**EXERCISE DESCRIPTION:**
Each line of the material below is to be written out exactly. Leave out any picture.

**COLLECTED MATERIAL:**
---+---

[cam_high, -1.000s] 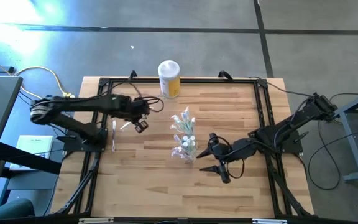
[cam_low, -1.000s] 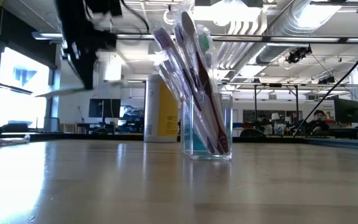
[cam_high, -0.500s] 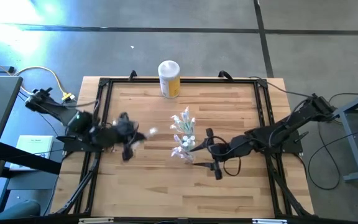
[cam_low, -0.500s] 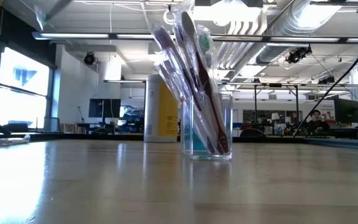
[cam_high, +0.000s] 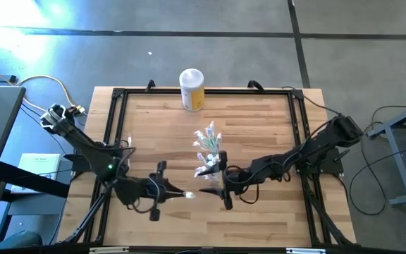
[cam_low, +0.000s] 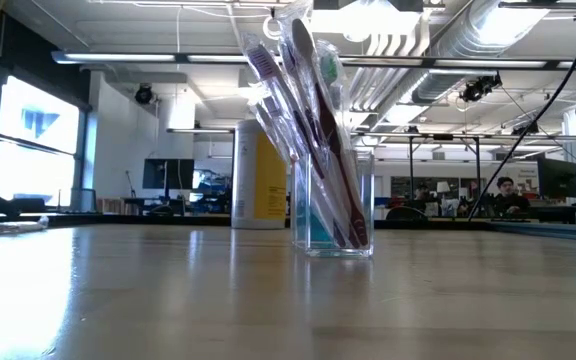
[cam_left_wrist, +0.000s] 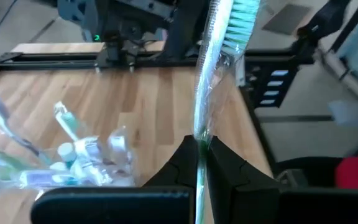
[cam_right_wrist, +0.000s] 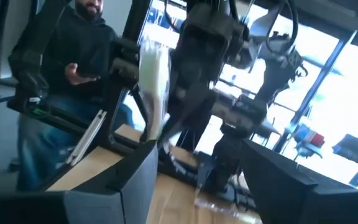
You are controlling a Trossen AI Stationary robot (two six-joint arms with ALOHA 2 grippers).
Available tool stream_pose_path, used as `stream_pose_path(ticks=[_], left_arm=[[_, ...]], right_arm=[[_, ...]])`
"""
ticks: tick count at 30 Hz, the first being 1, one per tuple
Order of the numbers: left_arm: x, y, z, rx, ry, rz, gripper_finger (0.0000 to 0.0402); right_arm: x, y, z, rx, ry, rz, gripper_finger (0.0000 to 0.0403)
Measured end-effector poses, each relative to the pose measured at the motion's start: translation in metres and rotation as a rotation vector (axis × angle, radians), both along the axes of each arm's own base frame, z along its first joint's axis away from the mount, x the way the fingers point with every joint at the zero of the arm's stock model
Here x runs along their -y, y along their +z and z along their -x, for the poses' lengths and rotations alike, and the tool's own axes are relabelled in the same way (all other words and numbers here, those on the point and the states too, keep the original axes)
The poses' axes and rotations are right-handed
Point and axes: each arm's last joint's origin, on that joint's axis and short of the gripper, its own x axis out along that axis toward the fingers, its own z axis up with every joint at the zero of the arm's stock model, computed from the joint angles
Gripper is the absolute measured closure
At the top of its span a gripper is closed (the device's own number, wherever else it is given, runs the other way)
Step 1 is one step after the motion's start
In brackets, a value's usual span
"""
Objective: Pick & Place toothbrushing station
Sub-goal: Put the green toothbrush into the transparent organizer
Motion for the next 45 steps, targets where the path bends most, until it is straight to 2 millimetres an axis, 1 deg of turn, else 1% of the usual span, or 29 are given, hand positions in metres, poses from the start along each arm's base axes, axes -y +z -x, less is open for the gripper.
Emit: stream_pose_path(ticks=[3, 6, 9, 11, 15, 19, 25, 30, 35, 39, 41, 45], left_arm=[[0.005, -0.006, -0.006, 0.003, 0.011, -0.045, 0.0398], [0.006, -0.008, -0.012, 0.023, 0.012, -0.08, 0.0398], [0.007, -0.009, -0.013, 0.022, 0.008, -0.084, 0.0398], [0.007, -0.009, -0.013, 0.023, 0.01, -0.083, 0.0398], [0.006, -0.009, -0.013, 0.024, 0.013, -0.084, 0.0398], [0.005, -0.009, -0.016, 0.034, 0.025, -0.076, 0.0398], [0.001, -0.02, -0.032, 0.017, 0.067, -0.086, 0.0398], [-0.002, -0.021, -0.035, 0.014, 0.073, -0.093, 0.0398], [-0.001, -0.021, -0.034, 0.012, 0.07, -0.093, 0.0398], [-0.001, -0.021, -0.034, 0.009, 0.064, -0.093, 0.0398], [-0.001, -0.021, -0.034, 0.006, 0.045, -0.087, 0.0388], [0.0, -0.021, -0.034, 0.001, 0.012, -0.075, 0.0354]], right_arm=[[-0.003, -0.009, -0.007, 0.037, -0.002, 0.016, 0.0183], [-0.006, -0.019, -0.014, 0.054, -0.002, 0.012, 0.0183], [-0.008, -0.025, -0.018, 0.079, -0.001, 0.034, 0.0183], [-0.009, -0.026, -0.018, 0.092, 0.027, 0.052, 0.0183], [-0.012, -0.025, -0.018, 0.1, 0.137, 0.044, 0.0183], [-0.012, -0.024, -0.017, 0.119, 0.152, 0.036, 0.0191], [-0.005, -0.025, -0.02, 0.1, 0.158, 0.002, 0.0223], [-0.003, -0.026, -0.021, 0.078, 0.151, -0.003, 0.0254], [-0.002, -0.027, -0.022, 0.07, 0.15, 0.0, 0.0302], [-0.002, -0.028, -0.022, 0.066, 0.147, 0.004, 0.0356], [-0.002, -0.028, -0.022, 0.062, 0.148, 0.012, 0.0385], [-0.002, -0.028, -0.022, 0.061, 0.153, 0.014, 0.0389]])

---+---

**RESULT OF THIS TASK:**
[cam_high, -1.000s] 
[cam_low, -1.000s] 
[cam_high, -0.500s] 
[cam_low, -0.500s] 
[cam_high, +0.000s] 
[cam_low, +0.000s] 
[cam_left_wrist, +0.000s] 
[cam_right_wrist, +0.000s] 
You are controlling a Trossen AI Stationary robot (two six-joint arms with ALOHA 2 grippers).
Available tool stream_pose_path, used as `stream_pose_path(ticks=[_], left_arm=[[_, ...]], right_arm=[[_, ...]])`
"""
ticks: tick count at 30 Hz, the first being 1, one per tuple
Order of the numbers: left_arm: x, y, z, rx, ry, rz, gripper_finger (0.0000 to 0.0402); right_arm: x, y, z, rx, ry, rz, gripper_finger (0.0000 to 0.0403)
Measured end-effector poses, each relative to the pose measured at the motion's start: translation in metres and rotation as a rotation vector (axis × angle, radians), both along the axes of each arm's own base frame, z along its first joint's axis away from the mount, x the way the fingers point with every joint at the zero of the arm's stock model
Here x runs along their -y, y along their +z and z along their -x, for the poses' lengths and rotations alike, and the tool's own axes are relabelled in the same way (all other words and numbers here, those on the point and the states too, keep the original axes)
The poses' axes and rotations are right-handed
Point and axes: each arm's last joint's origin, on that joint's axis and short of the gripper, its own x axis out along that axis toward the fingers, its own z axis up with every joint at the zero of the arm's stock model, computed from the joint angles
Gripper is the absolute measured closure
At the top of its span a gripper is closed (the device's own number, wherever else it is given, runs the other way)
Step 1 is one step after the motion's start
In brackets, a value's usual span
"""
Objective: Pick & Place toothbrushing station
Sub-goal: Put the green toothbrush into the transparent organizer
Motion for the next 45 steps, targets where the path bends most, until it is straight to 2 millimetres an axis, 1 deg of turn, else 1% of the usual span, or 29 are given, hand positions in metres, poses from the start along each arm's base axes, axes -y +z -x, less is open for the gripper.
Emit: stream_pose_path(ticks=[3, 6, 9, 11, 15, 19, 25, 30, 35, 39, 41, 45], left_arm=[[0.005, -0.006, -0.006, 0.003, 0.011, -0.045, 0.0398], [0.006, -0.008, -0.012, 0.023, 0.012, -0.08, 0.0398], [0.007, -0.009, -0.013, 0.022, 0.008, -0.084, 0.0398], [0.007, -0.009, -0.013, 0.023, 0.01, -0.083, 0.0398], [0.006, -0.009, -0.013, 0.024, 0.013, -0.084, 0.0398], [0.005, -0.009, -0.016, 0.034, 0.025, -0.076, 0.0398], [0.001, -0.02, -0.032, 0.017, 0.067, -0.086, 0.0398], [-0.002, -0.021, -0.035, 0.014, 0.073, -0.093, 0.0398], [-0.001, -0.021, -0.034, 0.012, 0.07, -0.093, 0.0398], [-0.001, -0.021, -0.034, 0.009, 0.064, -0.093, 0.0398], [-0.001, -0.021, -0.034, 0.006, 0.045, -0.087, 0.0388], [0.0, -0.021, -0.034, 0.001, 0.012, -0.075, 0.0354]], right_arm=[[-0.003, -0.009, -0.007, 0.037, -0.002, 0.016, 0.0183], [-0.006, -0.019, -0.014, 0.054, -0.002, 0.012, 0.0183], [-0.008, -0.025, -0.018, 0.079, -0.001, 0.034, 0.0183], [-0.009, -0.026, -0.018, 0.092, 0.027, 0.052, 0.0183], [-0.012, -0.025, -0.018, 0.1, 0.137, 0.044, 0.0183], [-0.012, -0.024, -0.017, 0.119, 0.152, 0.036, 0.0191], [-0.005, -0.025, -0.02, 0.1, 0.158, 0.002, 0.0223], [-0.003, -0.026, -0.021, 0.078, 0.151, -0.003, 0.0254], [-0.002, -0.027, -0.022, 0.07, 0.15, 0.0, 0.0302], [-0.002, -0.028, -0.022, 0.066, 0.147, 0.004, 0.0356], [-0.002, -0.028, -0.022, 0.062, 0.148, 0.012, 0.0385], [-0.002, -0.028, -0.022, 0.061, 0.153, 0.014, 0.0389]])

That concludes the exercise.